Mendelian Randomization (MR) stands out as an innovative study design that offers a genetic epidemiological approach to exploring the causal relationship between exposure and outcome, utilizing Single Nucleotide Polymorphisms (SNPs) as Instrumental Variables (IVs) (26). Diverging from traditional observational studies, the random allocation of these instrumental variants during conception significantly mitigates susceptibility to reverse causation and confounding in MR studies (27). In comparison to randomized controlled trials, MR is more accessible to implement. However, it is crucial for researchers to acknowledge specific limitations associated with MR to interpret its results comprehensively and judiciously. Employing SNPs as IVs does not entirely circumvent biases arising from weak instruments, population stratification, and developmental compensation (28). It is worth noting that a substantial portion of existing research in this domain is cross-sectional (4–6), thereby lacking the ability to definitively establish causality between PAH and the specified outcome MPD. This limitation stems from the potential presence of confounders and residual confounding in cross-sectional studies. A nuanced understanding of these limitations is crucial for a balanced interpretation of MR results in the context of investigating complex relationships between genetic factors, exposure, and outcomes.

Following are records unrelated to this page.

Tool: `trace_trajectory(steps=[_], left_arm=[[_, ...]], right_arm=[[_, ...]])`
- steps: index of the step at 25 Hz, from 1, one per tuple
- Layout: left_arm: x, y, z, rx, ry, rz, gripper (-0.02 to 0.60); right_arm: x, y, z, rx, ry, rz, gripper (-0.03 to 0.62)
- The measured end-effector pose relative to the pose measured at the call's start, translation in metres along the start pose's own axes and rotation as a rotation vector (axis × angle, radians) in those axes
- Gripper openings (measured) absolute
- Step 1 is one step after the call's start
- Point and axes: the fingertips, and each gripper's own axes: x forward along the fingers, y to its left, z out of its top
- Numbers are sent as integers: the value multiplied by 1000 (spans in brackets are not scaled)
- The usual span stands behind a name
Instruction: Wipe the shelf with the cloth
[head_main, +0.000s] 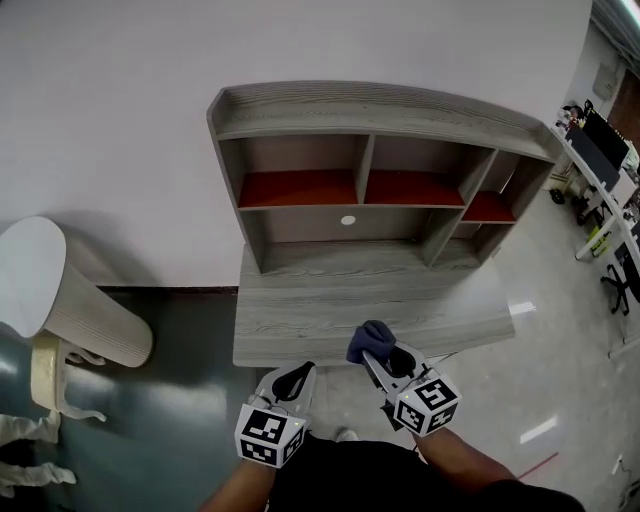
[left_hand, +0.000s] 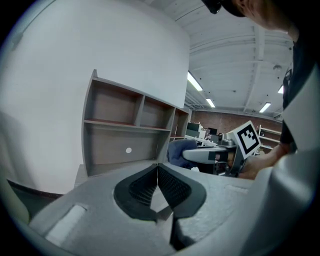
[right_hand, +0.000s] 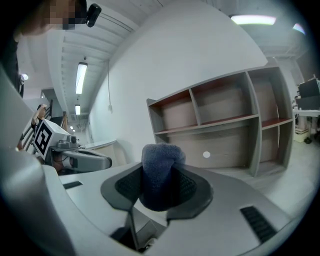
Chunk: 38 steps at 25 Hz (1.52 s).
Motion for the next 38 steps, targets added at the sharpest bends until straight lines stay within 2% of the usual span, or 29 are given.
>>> trace_trajectory(steps=[6, 11, 20, 27, 38], left_arm=[[-28, -27, -5, 5, 7, 48, 11], [-42, -26, -2, 22, -2, 69, 11], [-51, -9, 21, 65, -30, 11, 10], [-58, 9, 21, 73, -26, -27, 10], [-66, 34, 16, 66, -20, -30, 11]], right_arm=[[-33, 14, -9, -16, -5, 37, 143], [-41, 28, -7, -40, -23, 48, 143], [-34, 57, 3, -83, -21, 4, 141], [-18, 73, 10, -100, -27, -33, 141], [0, 81, 7, -73, -14, -52, 140]])
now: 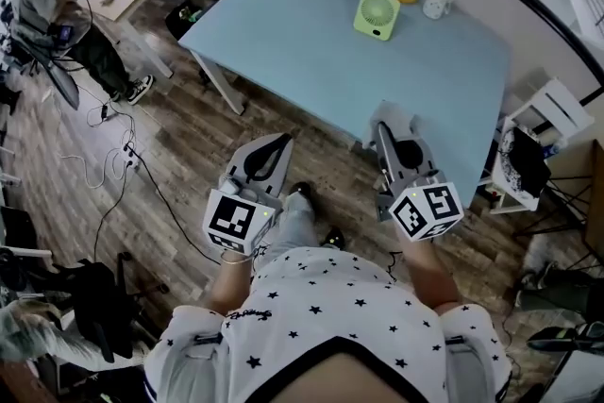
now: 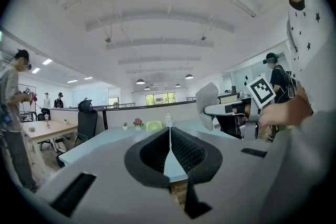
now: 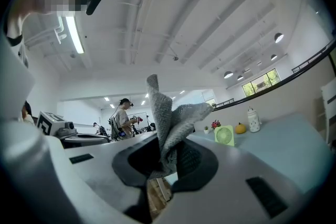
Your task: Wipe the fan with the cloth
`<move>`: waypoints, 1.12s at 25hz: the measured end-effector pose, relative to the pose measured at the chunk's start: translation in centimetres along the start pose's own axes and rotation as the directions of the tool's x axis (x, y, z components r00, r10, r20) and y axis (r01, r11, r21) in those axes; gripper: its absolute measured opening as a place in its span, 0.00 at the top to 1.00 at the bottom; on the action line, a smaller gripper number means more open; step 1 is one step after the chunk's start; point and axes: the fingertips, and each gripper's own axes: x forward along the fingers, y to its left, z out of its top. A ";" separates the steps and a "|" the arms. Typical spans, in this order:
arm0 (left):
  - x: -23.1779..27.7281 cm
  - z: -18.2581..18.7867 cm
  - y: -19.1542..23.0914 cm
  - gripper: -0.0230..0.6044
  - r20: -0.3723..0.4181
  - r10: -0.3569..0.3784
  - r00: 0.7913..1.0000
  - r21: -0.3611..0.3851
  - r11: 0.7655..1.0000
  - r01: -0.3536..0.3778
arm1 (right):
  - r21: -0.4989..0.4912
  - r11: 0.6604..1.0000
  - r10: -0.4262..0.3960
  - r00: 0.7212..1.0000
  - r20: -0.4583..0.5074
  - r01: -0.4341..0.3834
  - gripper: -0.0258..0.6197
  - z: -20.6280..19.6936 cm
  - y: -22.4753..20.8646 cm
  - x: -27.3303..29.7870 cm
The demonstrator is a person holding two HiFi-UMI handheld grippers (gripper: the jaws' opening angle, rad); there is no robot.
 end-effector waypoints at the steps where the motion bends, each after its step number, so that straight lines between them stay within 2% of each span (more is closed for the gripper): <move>1: 0.6 0.1 0.2 0.91 0.004 -0.008 1.000 0.004 1.000 0.008 | -0.006 1.000 -0.003 1.000 0.004 0.003 0.88 0.2 -0.2 0.2; 8: 5.7 0.6 2.5 0.91 0.030 -0.106 0.994 0.035 0.994 0.105 | -0.044 0.996 -0.072 0.997 0.025 0.073 0.88 1.0 -2.2 3.1; 15: 12.5 1.4 6.6 0.91 0.040 -0.206 0.978 0.050 0.978 0.204 | -0.044 0.983 -0.178 0.984 0.017 0.178 0.88 1.1 -6.1 8.1; 28: 21.4 0.2 15.8 0.91 0.017 -0.258 0.966 0.011 0.966 0.258 | -0.035 0.959 -0.282 0.959 -0.038 0.281 0.88 0.1 -11.4 19.1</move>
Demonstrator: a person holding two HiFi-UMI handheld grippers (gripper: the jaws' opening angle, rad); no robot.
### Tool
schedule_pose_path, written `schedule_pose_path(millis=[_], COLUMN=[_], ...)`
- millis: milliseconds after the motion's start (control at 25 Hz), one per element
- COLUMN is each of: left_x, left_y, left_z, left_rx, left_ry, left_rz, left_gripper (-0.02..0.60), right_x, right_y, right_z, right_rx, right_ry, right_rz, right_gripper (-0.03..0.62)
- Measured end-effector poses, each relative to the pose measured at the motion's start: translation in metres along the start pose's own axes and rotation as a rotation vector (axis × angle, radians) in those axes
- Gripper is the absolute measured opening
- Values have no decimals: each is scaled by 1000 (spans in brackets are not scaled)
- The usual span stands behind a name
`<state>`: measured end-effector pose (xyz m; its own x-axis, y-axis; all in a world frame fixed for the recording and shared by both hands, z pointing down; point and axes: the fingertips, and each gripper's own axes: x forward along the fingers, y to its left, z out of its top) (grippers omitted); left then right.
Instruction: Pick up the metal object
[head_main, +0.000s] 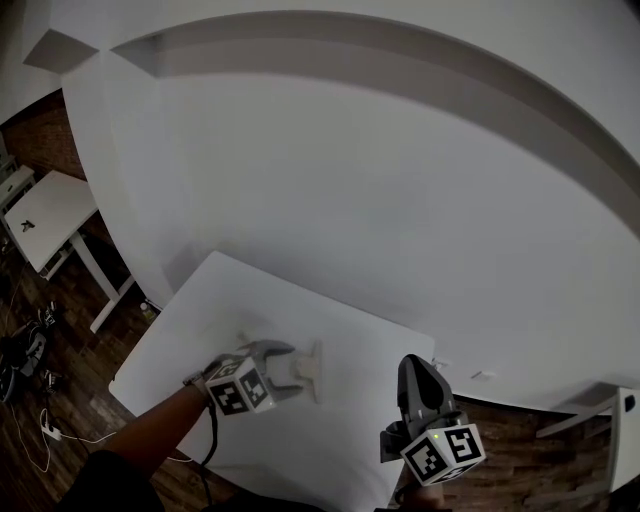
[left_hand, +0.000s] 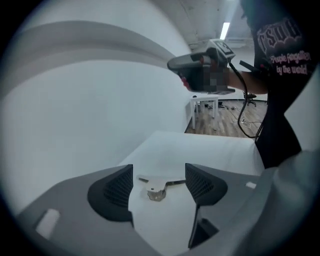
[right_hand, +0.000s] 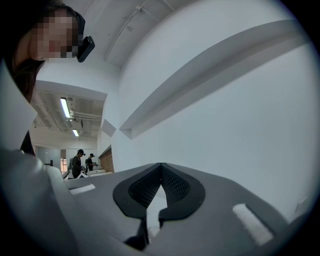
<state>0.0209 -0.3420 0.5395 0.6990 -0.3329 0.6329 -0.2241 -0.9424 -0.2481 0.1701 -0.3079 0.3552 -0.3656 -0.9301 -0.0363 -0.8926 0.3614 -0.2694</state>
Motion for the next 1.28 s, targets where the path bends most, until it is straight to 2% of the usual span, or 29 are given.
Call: schedule_pose_path(millis=[160,240,400,720,960,1280], left_x=[38,57,87,123,128,129], left_y=[1,0,0,1,-4,-13], left_z=[-30,-47,-69,-92,-85,-88], left_rx=[42,56,39,46,79,30], left_ry=[116,168,214,245,238,233], left_rz=[-102,-149,-224,-280,-320,-428], left_gripper=[355,399,413,413,413,327], right_x=[-3,-4,-5,-8,-8,-1], right_y=[-7,-10,-16,-31,-36,-34], right_z=[-6,-8,-10,-15,-19,-29], right_rx=[10,13,17,16,20,21], right_ry=[16,20,25,36,48,71], right_rz=[-21,-29,-49,-93,-109,-98], right_gripper=[12,12,12,12,12,12])
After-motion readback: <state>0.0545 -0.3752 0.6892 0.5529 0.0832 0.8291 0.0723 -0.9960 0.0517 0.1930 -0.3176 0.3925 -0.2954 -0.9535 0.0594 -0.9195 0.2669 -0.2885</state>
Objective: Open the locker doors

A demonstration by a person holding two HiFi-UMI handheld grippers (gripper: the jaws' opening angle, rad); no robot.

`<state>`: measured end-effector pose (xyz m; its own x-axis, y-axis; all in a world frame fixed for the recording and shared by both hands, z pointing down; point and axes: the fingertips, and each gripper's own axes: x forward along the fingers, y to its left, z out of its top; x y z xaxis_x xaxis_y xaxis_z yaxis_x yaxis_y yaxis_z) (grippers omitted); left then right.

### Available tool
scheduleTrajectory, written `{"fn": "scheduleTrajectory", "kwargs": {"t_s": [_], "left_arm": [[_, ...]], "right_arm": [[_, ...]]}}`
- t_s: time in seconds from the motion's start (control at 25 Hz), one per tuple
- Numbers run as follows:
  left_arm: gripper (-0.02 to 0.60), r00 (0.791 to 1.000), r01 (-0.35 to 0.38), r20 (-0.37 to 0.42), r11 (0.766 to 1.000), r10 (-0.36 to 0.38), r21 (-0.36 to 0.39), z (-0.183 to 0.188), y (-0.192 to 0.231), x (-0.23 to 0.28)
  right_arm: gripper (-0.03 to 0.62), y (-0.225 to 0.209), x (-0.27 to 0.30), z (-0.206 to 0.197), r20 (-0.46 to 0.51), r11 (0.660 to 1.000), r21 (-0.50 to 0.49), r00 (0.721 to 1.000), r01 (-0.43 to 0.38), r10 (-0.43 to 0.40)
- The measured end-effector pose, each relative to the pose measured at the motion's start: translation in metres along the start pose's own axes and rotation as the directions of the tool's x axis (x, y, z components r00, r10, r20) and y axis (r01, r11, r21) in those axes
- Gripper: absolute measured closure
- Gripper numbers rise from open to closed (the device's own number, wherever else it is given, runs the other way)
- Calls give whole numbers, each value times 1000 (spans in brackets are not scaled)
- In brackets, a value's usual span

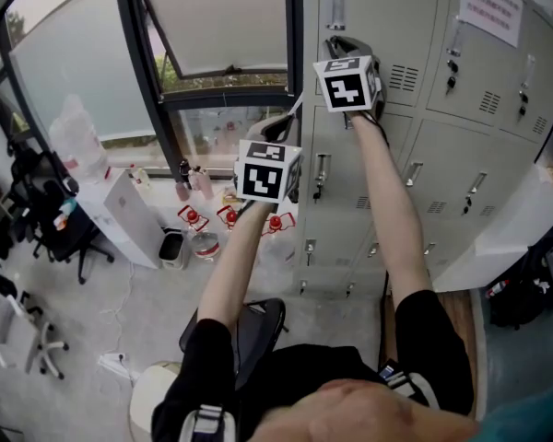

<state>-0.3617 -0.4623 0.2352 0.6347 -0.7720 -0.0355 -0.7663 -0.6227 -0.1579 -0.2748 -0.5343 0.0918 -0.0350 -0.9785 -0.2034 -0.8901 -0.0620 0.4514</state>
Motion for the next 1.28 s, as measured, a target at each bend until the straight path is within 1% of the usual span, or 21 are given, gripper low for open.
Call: {"fn": "scheduleTrajectory", "kwargs": {"t_s": [0.08,0.12,0.16,0.36,0.44,0.6,0.76,0.84,0.96,1.08,1.12,1.28], "left_arm": [[572,1000,-1,3,1000,1,1,2,1,0],[572,1000,0,4,1000,0,2,3,1,-1],[572,1000,1,4,1000,-1,4,4,0,-1],[572,1000,13,0,1000,-13,15,6,-6,1],[572,1000,19,2,1000,-19,19,6,-8,0],[572,999,31,10,999,-32,32,10,-11,-2],[572,999,33,7,999,-33,42,8,-14,-3],[572,999,33,5,998,-33,46,8,-14,-5],[572,999,33,7,998,-33,55,11,-15,-7],[572,999,34,9,998,-35,60,12,-16,-10],[572,999,34,8,997,-35,62,12,-16,-11],[572,1000,31,3,997,-31,68,10,-17,-14]], "right_arm": [[513,1,1,0,-13,1000,15,1000,-3,4],[522,-1,1,-1,-21,1000,29,1000,0,1],[549,-3,1,-2,-24,999,42,1000,6,-5],[549,-8,0,-4,-22,998,68,1000,18,-17],[551,-8,0,-2,-24,996,92,1000,19,-17],[556,-11,1,2,-29,980,201,1000,-4,10],[557,-13,-1,-1,-10,950,312,1000,2,1],[557,-15,-2,-4,2,918,397,1000,-6,5],[556,-20,-2,-5,35,845,534,999,-37,22],[554,-21,-3,-6,68,771,635,997,-59,20],[554,-22,-3,-7,80,740,669,997,-65,15],[551,-27,-5,-11,128,600,794,992,-92,-17]]}}
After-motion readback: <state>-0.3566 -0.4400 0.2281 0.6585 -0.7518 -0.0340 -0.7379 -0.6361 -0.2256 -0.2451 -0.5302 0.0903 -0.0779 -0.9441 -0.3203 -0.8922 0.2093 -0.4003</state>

Our current research endeavors to clarify the causal relationship between PAH and ten types of MPD through a comprehensive approach, including MR analyses, bioinformatic analyses and an extensive literature review. Our research identified the causal relationship between PAH and MDD. Furthermore, we found that SESTD1, an upregulated expression gene in PAH, is a risk gene for depression. And steroid biosynthesis pathway is enriched in high SESTD1 group. Based on our work, we proposed a hypothesis that the upregulation of SESTD1 expression leads to an increase in cortisol levels in patients with PAH, thereby increasing the likelihood of depression. The anticipated outcomes of our study are poised to offer valuable insights, potentially supporting the inclusion of clinical screening for MDD in patients diagnosed with PAH and a new intervention target SESTD1 for patients with concomitant PAH and MDD.